### Exercise
Restate the opening lines of the material below word for word, stopping after the line that contains "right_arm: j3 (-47".

### Data

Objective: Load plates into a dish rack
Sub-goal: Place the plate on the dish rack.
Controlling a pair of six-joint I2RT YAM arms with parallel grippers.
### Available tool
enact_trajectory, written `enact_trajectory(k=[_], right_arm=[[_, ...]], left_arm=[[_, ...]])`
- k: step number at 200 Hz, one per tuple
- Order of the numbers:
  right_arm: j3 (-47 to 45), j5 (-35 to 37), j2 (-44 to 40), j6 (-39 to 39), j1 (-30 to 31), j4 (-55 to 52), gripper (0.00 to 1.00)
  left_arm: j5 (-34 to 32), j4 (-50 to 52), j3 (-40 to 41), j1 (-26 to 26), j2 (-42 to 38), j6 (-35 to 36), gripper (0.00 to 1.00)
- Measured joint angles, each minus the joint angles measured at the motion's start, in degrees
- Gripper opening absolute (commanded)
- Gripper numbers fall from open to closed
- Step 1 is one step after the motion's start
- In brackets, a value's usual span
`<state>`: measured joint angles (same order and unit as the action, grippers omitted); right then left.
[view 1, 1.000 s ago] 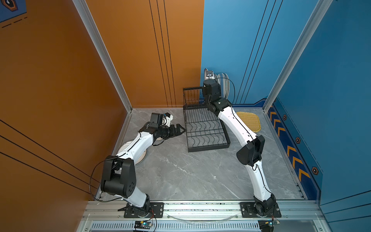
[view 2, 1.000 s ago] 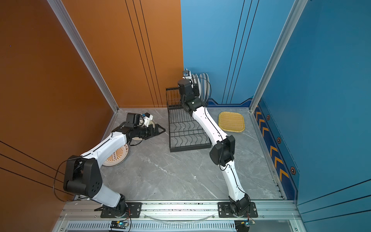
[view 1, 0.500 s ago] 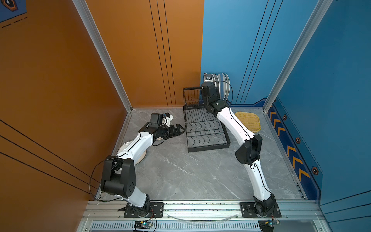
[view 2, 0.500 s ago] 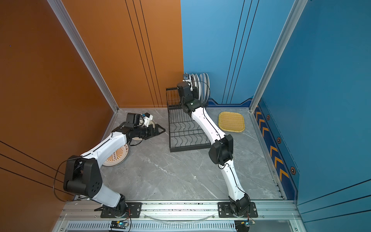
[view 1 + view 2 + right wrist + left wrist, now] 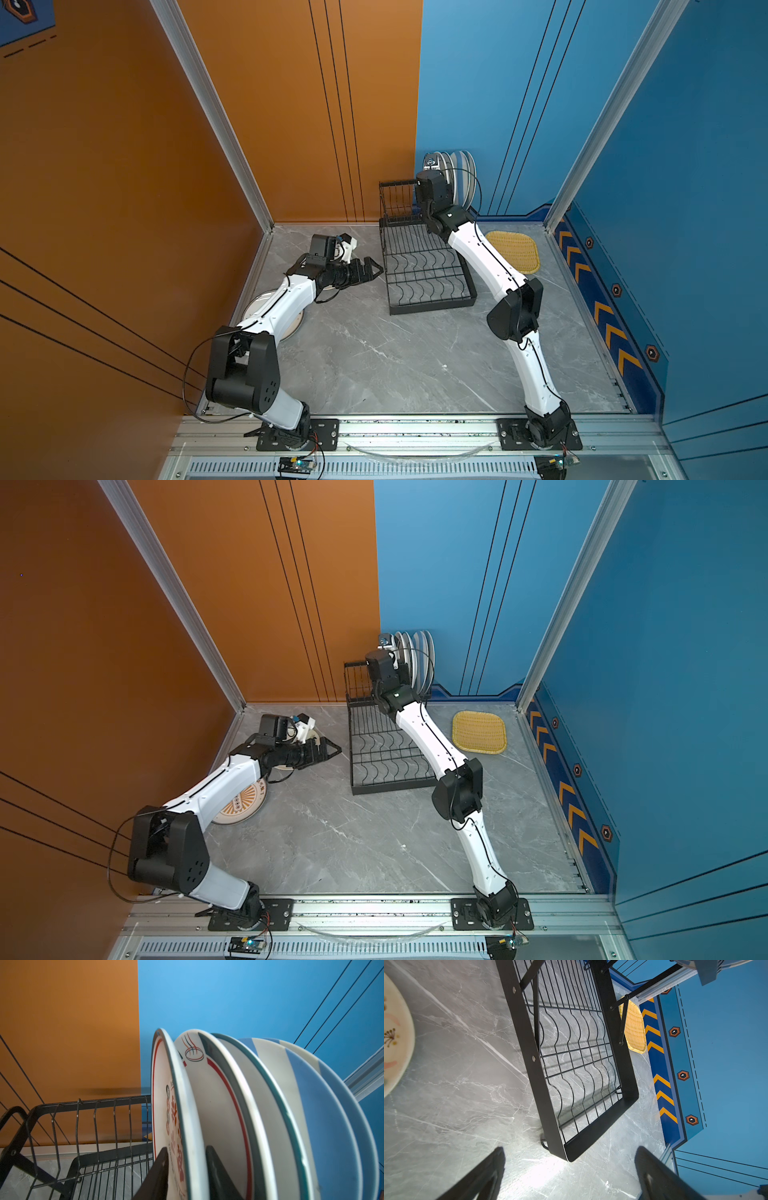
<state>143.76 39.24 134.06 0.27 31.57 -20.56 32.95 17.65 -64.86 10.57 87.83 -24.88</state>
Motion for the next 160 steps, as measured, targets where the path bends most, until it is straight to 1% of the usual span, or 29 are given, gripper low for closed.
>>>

### Task result
Objective: Load plates into a dish rack
Sub-goal: Place the plate on the dish rack.
Controlling a pair of six-joint I2RT YAM arms with parallel grippers.
### Available tool
enact_trajectory, written `enact_trajectory(k=[_], right_arm=[[_, ...]], left_arm=[[_, ...]])`
- k: step number at 200 Hz, one per tuple
- Order of the numbers:
  right_arm: j3 (-47 to 45), j5 (-35 to 37), j2 (-44 to 40), j6 (-39 to 39), j1 (-30 to 31), j4 (-55 to 52), gripper (0.00 to 1.00)

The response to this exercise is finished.